So yeah , AUD$1000 price hike
  • 1 0
 @short-but-sweet: Canadian pricing for anything excludes taxes where our prices are all inclusive. There's probably still a bit of a difference when that's accounted for ($300-500?) but it isn't $1000.
  • 1 0
 @wickedskilz: hm good to know, thanks. I’ll adjust my views
  • 1 0
 @wickedskilz: so it’s a 5% sales tax in bc, not applied to the listed price. Ours is 10% as listed.

There’s an import duty and shipping. Dunno exactly what they’d be. That said it still had to be a substantial & dubious ‘Australian Tax’ applied to many Mtb products.

Many Mtb companies have prices close to parity across international markets, including Australia.

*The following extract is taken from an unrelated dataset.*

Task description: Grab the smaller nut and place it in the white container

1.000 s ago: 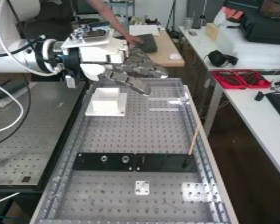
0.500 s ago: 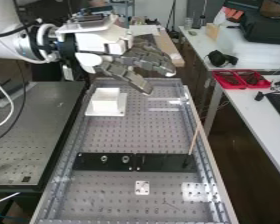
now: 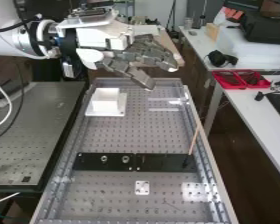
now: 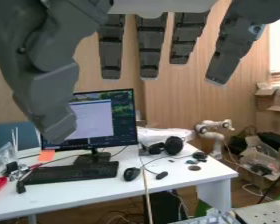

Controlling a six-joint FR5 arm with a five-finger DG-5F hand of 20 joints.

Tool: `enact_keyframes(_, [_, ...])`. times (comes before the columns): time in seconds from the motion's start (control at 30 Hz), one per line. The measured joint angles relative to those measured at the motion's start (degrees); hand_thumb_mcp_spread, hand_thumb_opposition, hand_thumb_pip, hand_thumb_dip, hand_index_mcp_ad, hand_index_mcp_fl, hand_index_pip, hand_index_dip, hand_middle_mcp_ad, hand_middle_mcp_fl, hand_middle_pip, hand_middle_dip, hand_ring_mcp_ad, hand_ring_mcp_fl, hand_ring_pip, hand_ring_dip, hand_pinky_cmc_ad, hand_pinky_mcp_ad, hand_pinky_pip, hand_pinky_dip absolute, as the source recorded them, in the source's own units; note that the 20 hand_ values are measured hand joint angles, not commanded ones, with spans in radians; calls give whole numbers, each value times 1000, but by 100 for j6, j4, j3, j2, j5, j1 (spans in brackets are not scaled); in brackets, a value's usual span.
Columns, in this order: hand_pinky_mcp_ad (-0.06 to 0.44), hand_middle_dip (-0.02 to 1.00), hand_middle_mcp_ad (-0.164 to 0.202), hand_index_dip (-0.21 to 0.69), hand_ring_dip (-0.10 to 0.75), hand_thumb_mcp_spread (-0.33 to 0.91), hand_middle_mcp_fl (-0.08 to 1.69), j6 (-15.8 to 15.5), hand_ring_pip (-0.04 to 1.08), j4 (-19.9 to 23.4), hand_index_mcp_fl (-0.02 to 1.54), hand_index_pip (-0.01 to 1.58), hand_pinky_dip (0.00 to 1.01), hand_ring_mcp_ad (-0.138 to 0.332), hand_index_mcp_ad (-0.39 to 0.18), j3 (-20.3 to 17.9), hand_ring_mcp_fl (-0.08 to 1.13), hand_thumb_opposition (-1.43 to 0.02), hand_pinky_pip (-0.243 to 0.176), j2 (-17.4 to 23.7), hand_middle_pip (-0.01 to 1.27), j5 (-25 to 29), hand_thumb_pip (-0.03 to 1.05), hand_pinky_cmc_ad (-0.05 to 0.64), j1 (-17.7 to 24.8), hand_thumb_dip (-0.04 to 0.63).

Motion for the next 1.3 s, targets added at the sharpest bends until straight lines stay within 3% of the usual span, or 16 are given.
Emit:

Then for some products it’s substantially more expensive to buy them here. I suspect it has much to do with the dealer/importer in question and/or whether the original bike company enforces price parity.

I’d be interested in the finer points on this if anyone knows.
  • 2 0
 @short-but-sweet: a lot of it depends on the volatility of the exchange rate. If you set a price a the beginning of a year, you want it to be about the same at the end, or at least so you aren’t losing money and also, it costs more for US/European companies to ship to Australia. Some companies spread that across all their offerings, others don’t. If you think you are being screwed by the manufacturer, rather than AUS taxation/import, buy from the US/Europe and import it yourself, you’ll soon see if you are being screwed.
  • 1 0
 @short-but-sweet: duties are usually pretty similar across most Western countries - as much as I've seen. The EU had or has very high duties on some bikes from China where others previously didn't. There's probably an extra layer to buying a bike in Australia with the distributor added whereas some companies will self distribute in their home markets. I dunno what that layer is worth or how they should be compensated, but it has to be something. They're handling customer service in that market, and they pre-ordering and pre-paying for frames, so there's some level of risk and capital involved. Deviate sounds like they're going direct to a dealer, bypassing distribution. I'd be curious to see if they stick with that model once they're serving 5+ dealers in Australia...
  • 1 0
 @shredddr: that’s the thing, Deviate do have Australian distribution but are keeping price parity. For some reason some companies can and others can’t. I’m sure the reasons why might be complex, but one can’t help thinking they might not always be.
  • 14 0
 And I'll tell you these guys look after you. Ben has answered all my questions directly and comprehensively, and made it so easy to jump on one. Thanks Deviate, looking forward to the maiden ride this weekend!
  • 3 0
 Agree wholeheartedly with this statement! Deviate are super good to deal with.
  • 12 1
 The 140 is crazy capable, this is just icing on top! Love that it just requires a linkage swap, more manufacturers should build that sort of upgradability in their frames.
  • 21 0
 Like Guerilla Gravity Smile
  • 2 1
 @Jacquers: Yes! Was looking at getting a GG actually before going for the Highlander.
  • 3 0
 Cascade
  • 13 0
 I'm staring at this bike the way Ron Swanson stares at bacon.
  • 7 0
 And a brunette with breakfast.
  • 12 0
 Deviate Highlander VS Forbidden Druid, has to be done surely!?
  • 25 0
 Agreed. But don’t call me Surly
  • 9 0
 Better, Druid vs Highlander* vs Dreadnought.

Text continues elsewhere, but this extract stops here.